Further engagement with Revenue is expected on this Hallmark Category in due course. However, initial engagement presently suggests that the Hallmark dealing with a payment to recipient not resident in any jurisdiction should not be read as applying to payments made to jurisdictions with no concept of tax residence. Further clarity on this point is expected. Similarly, it is expected that the Hallmark dealing with seductions for the same depreciation on an asset claimed in more than one jurisdiction should not be triggered where there is a “dual inclusion” of income against which the depreciation is claimed in both jurisdictions. Such an interpretation would likely remove from the scope of reporting a large number of arrangements involving branches and head offices to the extent they have an Irish connection, but as of yet this interpretation has not been formalised in guidance.

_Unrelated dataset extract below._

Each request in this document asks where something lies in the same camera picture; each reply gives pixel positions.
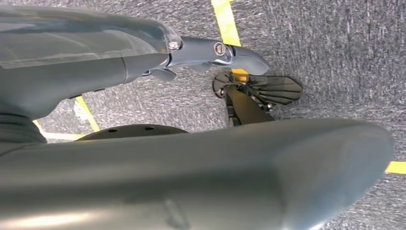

iv. Hallmark Category D – Specific hallmarks concerning automatic exchange of information and beneficial ownership
The guidance with respect to this category primarily would be intended to address arrangements designed to circumvent reporting under the Common Reporting Standard (CRS).
v. Hallmark Category E – Specific hallmarks concerning Transfer Pricing
The guidance on this Hallmark Category and in particular the use of unilateral safe harbour rules outlines that the existing Revenue practice of accepting a 5% mark-up of the cost base with respect to low value intra group services is not to be considered a “unilateral safe harbour”.
Practical considerations and compliance issues
The guidance addresses the scope of the reporting obligation in the context of intermediaries and taxpayers and notes that reasonable steps to obtain information should be taken. Regard should be had to the information that is within a person’s knowledge or control; in particular the guidance would appear to regard information within a corporate group as being within the control of the taxpayer, and such individuals will be expected to request information from other group member as required to meet compliance obligations.
A relevant taxpayer who obtains or seeks to obtain a tax advantage from an RCBA is obliged to disclose the arrangement number issued by Revenue in their annual income tax or corporation tax return. The guidance outlines that taxpayers will not be expected to comply with this requirement for returns made in respect of accounting periods ending prior to 1 January 2019 or tax years prior to 2019.
Penalties for non-compliance
Penalties for noncompliance either by the taxpayer or intermediary are set out in legislation. The guidance provides that where a decision is taken as to the report ability of an arrangement but is subsequently found to be incorrect, there will not be a failure to comply if it can be shown that the decision was reached in an objective way and the analysis was carried on based on all available facts. This underscores the need for contemporaneous documentation to be maintained to record any DAC6 analysis and conclusions reached whether carried on by an intermediary or a relevant taxpayer.
Further Considerations and next steps
The Revenue guidance is a welcome addition in understanding and applying the DAC6 rules, given the wide reaching impact for both intermediaries and taxpayers and the high penalties for noncompliance.
While the deferral of the filing obligations is also a welcome development for intermediaries and taxpayers alike, it is important to remember that this merely puts a pause on the filing and does not represent a complete halt in progress that needs to be made. With that in mind, taxpayers and intermediaries should view the six month delay as the perfect opportunity to analyse, develop and fine tune their response to DAC6 requirements both in Ireland and in other Member States.